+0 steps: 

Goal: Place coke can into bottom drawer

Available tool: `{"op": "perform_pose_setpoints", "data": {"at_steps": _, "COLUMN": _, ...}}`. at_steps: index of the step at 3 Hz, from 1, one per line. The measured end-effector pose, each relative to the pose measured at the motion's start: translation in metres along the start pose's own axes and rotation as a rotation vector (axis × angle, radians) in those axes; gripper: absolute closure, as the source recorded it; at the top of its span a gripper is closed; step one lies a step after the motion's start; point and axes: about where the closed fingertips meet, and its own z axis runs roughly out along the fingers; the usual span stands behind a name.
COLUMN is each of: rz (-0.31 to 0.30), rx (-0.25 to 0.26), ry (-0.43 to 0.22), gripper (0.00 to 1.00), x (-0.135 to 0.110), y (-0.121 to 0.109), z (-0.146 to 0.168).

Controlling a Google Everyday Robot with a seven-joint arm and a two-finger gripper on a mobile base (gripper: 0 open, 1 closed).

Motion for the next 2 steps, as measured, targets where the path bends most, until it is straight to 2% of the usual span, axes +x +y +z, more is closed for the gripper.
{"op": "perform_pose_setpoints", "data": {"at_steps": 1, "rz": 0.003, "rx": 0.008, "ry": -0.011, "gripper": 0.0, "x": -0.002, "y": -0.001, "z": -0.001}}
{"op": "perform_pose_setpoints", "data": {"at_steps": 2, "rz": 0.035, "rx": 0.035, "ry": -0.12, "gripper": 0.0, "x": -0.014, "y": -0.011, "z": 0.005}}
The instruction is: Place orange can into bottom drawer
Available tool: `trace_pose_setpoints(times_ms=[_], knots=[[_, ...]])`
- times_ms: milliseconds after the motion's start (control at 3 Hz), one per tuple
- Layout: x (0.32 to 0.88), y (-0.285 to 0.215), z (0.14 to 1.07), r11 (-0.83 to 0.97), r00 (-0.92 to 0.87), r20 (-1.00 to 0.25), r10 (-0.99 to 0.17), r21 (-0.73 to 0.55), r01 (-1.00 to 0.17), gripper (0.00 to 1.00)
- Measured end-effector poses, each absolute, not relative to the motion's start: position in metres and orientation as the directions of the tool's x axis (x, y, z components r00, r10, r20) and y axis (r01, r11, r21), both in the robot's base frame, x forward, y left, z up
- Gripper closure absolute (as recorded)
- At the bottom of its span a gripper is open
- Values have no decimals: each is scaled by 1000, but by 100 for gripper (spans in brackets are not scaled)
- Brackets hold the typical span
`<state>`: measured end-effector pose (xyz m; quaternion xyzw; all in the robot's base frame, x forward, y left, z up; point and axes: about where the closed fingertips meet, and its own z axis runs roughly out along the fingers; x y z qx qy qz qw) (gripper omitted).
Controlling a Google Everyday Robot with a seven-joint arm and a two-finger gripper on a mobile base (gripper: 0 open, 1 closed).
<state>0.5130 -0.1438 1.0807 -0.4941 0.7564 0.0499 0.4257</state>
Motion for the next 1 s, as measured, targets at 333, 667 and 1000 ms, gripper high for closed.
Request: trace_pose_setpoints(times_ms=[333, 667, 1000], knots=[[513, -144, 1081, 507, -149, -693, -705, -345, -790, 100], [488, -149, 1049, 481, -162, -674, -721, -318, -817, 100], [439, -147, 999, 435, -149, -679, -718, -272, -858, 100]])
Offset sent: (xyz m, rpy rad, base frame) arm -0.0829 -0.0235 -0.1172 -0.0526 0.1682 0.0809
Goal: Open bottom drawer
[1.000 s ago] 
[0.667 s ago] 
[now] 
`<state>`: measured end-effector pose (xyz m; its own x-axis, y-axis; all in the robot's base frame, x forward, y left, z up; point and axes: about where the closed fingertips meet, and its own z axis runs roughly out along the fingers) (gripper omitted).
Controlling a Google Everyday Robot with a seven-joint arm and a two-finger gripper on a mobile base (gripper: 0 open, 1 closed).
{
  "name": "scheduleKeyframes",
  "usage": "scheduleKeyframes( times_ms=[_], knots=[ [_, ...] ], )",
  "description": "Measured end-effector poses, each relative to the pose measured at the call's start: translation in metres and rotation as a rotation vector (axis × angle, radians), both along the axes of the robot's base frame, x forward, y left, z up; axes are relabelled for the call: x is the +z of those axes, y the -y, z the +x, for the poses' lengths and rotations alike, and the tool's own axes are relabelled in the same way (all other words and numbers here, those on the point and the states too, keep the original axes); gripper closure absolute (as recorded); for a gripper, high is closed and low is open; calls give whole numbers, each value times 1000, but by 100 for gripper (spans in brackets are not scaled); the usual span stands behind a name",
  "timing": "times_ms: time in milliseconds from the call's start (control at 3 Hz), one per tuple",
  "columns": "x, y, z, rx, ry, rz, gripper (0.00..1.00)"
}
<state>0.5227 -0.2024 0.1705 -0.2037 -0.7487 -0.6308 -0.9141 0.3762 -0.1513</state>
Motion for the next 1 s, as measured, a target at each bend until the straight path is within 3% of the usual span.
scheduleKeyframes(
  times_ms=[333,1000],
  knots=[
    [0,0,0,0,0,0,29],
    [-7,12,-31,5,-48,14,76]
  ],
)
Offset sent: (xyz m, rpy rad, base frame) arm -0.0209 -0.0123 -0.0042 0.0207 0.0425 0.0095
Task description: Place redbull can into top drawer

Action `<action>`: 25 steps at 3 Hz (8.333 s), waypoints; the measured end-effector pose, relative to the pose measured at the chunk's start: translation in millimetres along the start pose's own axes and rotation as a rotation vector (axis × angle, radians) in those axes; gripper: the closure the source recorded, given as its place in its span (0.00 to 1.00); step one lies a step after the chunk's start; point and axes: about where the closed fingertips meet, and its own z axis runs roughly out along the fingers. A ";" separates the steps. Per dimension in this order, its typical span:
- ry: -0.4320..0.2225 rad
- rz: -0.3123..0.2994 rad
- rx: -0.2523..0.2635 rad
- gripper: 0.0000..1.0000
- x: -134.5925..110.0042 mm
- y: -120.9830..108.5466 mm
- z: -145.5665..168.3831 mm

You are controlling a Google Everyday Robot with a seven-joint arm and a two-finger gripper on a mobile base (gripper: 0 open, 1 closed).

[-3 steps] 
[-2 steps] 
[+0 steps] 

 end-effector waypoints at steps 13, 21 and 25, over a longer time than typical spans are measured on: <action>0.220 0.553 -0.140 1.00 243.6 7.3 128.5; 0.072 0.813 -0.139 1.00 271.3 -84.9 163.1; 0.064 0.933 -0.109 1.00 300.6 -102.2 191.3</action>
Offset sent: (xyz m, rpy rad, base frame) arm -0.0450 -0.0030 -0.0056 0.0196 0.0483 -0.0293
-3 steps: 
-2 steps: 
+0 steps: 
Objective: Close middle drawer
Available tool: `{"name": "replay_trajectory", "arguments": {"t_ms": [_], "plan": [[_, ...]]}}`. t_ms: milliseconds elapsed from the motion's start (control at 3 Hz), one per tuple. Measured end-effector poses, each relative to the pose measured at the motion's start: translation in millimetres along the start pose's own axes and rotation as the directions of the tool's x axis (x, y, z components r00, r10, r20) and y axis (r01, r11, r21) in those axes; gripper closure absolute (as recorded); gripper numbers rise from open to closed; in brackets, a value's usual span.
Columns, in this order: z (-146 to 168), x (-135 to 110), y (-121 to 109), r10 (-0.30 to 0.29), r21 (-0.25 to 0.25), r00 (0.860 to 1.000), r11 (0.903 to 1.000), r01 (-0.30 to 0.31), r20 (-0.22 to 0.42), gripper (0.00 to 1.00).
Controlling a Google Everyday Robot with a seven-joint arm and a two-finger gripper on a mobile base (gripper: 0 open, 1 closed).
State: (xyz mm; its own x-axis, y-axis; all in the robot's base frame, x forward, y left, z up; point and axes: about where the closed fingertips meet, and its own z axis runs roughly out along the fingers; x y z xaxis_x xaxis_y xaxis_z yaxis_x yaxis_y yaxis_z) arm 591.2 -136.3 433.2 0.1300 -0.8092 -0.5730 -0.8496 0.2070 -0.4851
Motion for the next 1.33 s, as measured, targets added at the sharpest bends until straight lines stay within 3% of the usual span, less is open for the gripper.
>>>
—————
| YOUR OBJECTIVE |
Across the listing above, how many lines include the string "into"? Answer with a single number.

| EXERCISE RESPONSE |
3